Monday, April 30th, 2012

Europe’s financial woes have spread across the English Channel as the United Kingdom slid into its first double-dip recession since the 1970s. Britain’s GDP fell 0.2 percent from the 4th quarter of 2011, when it declined 0.3 percent, according to the Office for National Statistics (ONS).

As anti-austerity backlash grows on the Continent, Prime Minister David Cameron said the data was “disappointing” and promised to shore up growth without backtracking on the UK’s biggest fiscal squeeze since World War II.  “I don’t seek to excuse them, I don’t seek to try to explain them away,” Cameron said.  “There is no complacency at all in this government in dealing with what is a very tough situation, which frankly has just got tougher.”  Cameron said “We have got to rebalance our economy.  We need a bigger private sector.  We need more exports, more investment.  This is painstaking, difficult work but we will stick to our plans, stick with low interest rates and do everything we can to boost growth, competitiveness and jobs in our country.”

Opposition leader Ed Miliband said the figures are “catastrophic” and asked Cameron why this had happened.  “This is a recession made by him and the chancellor in Downing Street.  It is his catastrophic economic policy that has landed us back in recession,” Miliband said.

The Bank of England is in the last month of economic stimulus and the fall-off in output comes as prospects dim in the Eurozone, Britain’s biggest export market.  “This isn’t supportive of the fiscal consolidation program, so the government is likely to be concerned about that,” said Philip Rush, an economist at Nomura International in London.  “The data were bad, and that supports the view that the Bank of England will do a final £25 billion of quantitative easing in May.”

According to ONS, output in the production industries decreased by 0.4 percent; construction fell by three percent.  Output of the services sector, which includes retail, increased by 0.1 percent.  The decline in government spending contributed to the particularly large fall in the construction sector.  “The huge cuts to public spending – 25 percent in public sector housing and 24 percent in public non-housing and further 10 percent cuts to both anticipated for 2013 — have left a hole too big for other sectors to fill,” said Judy Lowe, deputy chairman of industry body CITB-ConstructionSkills, said.

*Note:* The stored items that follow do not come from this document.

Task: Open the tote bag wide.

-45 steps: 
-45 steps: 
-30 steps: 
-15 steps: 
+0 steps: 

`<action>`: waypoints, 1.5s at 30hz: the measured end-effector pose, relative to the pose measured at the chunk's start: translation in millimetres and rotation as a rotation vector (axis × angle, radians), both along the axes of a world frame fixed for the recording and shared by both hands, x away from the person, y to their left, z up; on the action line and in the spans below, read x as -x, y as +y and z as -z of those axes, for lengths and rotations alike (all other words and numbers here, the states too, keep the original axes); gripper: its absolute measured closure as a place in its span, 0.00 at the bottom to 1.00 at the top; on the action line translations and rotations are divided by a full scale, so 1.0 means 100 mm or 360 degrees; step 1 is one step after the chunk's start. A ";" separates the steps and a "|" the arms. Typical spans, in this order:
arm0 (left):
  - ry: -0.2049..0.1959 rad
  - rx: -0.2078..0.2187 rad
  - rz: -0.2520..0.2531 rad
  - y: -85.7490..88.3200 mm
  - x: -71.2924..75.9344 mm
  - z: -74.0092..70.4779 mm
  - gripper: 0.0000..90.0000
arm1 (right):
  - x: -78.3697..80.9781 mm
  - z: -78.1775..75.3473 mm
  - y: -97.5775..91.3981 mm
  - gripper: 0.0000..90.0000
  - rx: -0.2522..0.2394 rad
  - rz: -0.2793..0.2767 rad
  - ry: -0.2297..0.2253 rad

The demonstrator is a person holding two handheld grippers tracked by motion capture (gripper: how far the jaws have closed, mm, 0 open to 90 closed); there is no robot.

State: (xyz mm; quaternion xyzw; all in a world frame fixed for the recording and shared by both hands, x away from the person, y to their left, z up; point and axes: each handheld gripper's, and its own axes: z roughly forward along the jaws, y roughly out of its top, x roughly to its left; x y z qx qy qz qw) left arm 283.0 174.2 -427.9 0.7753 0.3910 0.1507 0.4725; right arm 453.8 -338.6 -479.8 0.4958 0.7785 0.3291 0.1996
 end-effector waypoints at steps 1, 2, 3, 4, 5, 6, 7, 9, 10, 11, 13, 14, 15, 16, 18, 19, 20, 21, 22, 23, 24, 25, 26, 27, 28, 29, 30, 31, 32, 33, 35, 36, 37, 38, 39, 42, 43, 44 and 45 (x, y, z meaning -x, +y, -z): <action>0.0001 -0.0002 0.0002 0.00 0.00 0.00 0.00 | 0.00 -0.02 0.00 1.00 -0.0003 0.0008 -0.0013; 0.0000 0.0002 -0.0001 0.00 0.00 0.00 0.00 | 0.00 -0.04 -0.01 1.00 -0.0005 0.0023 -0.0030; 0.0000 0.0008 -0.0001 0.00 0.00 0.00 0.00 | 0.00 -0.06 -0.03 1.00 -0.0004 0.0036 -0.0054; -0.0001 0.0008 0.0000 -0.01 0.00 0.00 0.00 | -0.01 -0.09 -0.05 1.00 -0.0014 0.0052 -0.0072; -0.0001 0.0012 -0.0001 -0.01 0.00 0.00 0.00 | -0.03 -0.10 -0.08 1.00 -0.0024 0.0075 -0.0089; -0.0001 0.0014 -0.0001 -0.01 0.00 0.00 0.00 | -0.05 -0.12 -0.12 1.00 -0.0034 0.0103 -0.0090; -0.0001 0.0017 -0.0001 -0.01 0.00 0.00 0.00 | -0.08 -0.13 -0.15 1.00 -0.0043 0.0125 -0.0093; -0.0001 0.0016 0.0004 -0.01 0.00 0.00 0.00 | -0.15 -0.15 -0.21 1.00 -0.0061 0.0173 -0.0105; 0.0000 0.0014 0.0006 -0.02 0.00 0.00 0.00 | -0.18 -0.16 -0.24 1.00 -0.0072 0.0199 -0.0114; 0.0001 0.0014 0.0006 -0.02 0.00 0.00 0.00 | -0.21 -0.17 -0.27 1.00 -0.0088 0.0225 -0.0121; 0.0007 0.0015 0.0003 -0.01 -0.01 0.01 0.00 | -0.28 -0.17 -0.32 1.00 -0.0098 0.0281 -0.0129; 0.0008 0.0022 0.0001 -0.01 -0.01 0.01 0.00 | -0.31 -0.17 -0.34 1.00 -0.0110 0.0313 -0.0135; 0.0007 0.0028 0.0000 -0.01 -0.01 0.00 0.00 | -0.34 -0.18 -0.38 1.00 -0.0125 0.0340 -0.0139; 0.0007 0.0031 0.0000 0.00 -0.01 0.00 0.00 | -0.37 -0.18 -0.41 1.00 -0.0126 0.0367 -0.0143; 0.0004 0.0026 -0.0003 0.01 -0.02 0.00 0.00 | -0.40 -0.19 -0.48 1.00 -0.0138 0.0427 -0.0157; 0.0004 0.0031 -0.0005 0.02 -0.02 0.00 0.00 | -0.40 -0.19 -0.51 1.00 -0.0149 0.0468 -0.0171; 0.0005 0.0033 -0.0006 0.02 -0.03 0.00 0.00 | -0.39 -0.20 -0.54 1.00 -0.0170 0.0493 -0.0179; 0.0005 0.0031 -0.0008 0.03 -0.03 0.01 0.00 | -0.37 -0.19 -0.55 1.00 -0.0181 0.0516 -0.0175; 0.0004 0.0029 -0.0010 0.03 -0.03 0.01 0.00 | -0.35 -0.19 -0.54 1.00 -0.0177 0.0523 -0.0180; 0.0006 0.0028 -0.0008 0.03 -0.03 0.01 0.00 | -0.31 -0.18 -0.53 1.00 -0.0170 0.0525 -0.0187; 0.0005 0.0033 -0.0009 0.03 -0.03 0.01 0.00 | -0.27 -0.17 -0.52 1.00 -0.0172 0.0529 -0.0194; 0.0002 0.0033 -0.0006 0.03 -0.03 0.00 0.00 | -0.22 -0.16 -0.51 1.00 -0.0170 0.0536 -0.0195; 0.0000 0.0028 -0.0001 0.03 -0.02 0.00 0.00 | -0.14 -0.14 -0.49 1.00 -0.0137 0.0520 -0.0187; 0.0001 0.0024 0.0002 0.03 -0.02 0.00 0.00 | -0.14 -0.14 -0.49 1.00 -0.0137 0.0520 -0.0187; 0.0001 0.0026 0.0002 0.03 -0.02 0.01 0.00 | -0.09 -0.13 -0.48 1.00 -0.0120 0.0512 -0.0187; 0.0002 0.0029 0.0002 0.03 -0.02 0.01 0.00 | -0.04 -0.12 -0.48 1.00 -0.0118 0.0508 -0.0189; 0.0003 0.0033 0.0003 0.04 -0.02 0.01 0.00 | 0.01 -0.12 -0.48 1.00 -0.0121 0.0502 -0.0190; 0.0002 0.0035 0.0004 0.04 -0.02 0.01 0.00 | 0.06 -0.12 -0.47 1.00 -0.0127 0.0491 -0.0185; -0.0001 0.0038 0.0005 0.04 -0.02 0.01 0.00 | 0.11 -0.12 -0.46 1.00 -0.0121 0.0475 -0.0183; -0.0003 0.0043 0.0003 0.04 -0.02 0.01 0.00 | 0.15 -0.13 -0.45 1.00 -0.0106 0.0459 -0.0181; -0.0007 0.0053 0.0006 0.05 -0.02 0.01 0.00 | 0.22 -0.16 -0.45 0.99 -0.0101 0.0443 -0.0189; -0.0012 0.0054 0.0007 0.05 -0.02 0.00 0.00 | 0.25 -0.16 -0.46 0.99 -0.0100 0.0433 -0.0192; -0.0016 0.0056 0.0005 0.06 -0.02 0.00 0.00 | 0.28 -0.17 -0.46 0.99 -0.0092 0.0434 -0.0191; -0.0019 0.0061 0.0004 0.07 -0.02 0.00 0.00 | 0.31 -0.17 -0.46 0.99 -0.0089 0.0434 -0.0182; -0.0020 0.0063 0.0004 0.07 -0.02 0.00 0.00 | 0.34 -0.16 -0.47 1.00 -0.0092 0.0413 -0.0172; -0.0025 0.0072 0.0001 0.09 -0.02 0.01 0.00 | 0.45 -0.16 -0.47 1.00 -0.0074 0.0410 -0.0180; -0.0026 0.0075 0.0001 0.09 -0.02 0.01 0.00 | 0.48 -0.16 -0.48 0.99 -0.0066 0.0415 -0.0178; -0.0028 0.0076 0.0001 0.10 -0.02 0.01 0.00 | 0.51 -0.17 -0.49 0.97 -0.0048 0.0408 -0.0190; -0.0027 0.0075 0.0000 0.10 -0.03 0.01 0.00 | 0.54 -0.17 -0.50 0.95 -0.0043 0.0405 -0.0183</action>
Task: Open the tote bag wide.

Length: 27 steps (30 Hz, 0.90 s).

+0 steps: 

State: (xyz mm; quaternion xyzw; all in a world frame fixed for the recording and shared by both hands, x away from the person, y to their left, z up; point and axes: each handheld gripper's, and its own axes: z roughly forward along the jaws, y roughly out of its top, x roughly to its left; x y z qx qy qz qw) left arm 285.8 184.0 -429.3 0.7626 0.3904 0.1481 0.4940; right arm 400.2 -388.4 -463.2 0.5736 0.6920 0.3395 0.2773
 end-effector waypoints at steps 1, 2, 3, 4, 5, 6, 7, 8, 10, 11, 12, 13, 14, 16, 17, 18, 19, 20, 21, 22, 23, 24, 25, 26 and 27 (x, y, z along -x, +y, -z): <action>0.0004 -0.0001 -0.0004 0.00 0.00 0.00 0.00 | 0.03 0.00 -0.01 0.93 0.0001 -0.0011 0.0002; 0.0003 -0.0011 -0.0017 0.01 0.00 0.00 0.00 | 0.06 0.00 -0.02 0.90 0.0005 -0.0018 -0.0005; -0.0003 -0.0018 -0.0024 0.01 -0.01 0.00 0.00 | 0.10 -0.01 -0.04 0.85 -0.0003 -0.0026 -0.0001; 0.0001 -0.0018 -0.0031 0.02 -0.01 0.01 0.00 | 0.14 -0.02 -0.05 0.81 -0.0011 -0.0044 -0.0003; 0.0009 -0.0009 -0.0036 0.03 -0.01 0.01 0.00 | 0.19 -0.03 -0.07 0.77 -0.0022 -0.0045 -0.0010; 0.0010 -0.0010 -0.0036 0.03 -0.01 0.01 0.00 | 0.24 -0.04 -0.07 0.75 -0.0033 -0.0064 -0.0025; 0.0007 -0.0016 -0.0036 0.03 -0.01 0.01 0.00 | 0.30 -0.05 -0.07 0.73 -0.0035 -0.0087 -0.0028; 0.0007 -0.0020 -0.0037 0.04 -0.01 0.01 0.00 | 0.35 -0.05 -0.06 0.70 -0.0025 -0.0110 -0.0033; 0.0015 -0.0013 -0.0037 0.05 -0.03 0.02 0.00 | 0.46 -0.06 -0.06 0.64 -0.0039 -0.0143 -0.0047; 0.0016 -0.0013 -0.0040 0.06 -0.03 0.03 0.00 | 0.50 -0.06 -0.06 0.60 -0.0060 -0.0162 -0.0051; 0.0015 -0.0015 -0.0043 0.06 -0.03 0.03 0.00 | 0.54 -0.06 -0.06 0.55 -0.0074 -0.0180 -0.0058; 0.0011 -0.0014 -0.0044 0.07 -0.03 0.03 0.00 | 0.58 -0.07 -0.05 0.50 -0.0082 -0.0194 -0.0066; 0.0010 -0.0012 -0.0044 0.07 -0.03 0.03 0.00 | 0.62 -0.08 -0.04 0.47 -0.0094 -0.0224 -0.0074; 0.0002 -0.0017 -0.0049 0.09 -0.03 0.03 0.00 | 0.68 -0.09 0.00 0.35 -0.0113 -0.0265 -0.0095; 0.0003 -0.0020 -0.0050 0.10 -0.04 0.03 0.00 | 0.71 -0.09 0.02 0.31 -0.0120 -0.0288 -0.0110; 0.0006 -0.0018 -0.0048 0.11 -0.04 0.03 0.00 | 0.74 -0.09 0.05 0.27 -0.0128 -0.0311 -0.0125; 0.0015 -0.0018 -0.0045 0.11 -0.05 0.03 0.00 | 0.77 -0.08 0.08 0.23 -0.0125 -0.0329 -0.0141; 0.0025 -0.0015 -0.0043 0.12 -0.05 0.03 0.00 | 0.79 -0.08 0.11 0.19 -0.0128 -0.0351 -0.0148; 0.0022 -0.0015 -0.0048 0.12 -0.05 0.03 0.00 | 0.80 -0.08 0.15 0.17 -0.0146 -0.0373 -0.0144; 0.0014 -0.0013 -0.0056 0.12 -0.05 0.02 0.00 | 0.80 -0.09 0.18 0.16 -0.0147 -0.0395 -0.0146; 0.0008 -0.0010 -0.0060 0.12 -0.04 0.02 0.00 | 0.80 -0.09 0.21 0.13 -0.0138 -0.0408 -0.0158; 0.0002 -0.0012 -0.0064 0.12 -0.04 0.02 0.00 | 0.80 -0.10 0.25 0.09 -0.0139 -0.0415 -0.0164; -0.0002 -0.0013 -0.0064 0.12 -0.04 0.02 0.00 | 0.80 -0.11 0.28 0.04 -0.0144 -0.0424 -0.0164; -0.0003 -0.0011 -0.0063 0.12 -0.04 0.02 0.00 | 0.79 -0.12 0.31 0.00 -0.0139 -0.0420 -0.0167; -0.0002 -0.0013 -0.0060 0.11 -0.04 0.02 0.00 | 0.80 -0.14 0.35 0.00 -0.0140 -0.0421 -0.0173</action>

The UK’s last double-dip recession, defined as consecutive quarterly drops in GDP, was in 1975. At that time, Labour Prime Minister Harold Wilson was in office and Margaret Thatcher was elected leader of the opposition Conservatives.  UK Treasury forecasters and the International Monetary Fund (IMF) believe the economy will grow 0.8 percent this year, the same as last year.  According to Chancellor of the Exchequer George Osborne, the UK’s economic situation is “very tough” and the government should stick to its plans of eliminating a majority of the deficit by 2017.  “The one thing that would make the situation even worse would be to abandon our credible plan and deliberately add more borrowing and even more debt.  It’s taking longer than anyone hoped to recover from the biggest debt crisis of our lifetime,” Osborne said. “The one thing that would make the situation even worse would be to abandon our credible plan and deliberately add more borrowing and even more debt.”

Chris Williamson, chief economist at Markit, said: “The underlying strength of the economy is probably much more robust than these data suggest.  The danger is that these gloomy data deliver a fatal blow to the fragile revival of consumer and business confidence seen so far this year, harming the recovery and even sending the country back into a real recession.”

Not everyone agrees that the data indicates a double-dip recession.  Writing in the Telegraph, Philip Aldrick says that “Economists have been questioning the reliability of the ONS numbers for a while now, but the latest data drew the debate sharply into focus.  At -0.2 percent, the GDP reading was considerably worse than the consensus of 0.1 percent growth.  The ‘discrepancy’, as Goldman Sachs’ Kevin Daly described it, was ‘unbelievable’ because much of the recent survey data – from the Bank of England’s agents’ reports to the purchasing managers’ indices – have been encouraging.  Andrew Goodwin of the Ernst & Young ITEM Club agreed.  ‘Our reaction is one of disbelief,’ he said.  ‘The divergence is virtually unprecedented and must raise significant question marks over the quality of the data.’  They are not alone.  No lesser institution than the Bank of England has queried the ONS data.  Last week, minutes to the Monetary Policy Committee meeting damningly noted: ‘The sharp falls in construction output in December and January were perplexing, and the Committee was minded not to place much weight on them.”

Bernanke: No QE3

Wednesday, October 5th, 2011

Federal Reserve Chairman Ben Bernanke, in a long-awaited speech in Jackson Hole, WY, announced no new steps the Fed will take to prop up the shaky U.S. economy.  Rather, he expressed optimism that the economy will continue to recover, based on its inherent strength and from assistance provided by the central bank.  Bernanke restated the Fed’s determination to keep the federal funds rate “exceptionally low” for a minimum of two years.  He did not say what many had been hoping to hear: that the Fed would begin another round of quantitative easing – usually referred to as QE3.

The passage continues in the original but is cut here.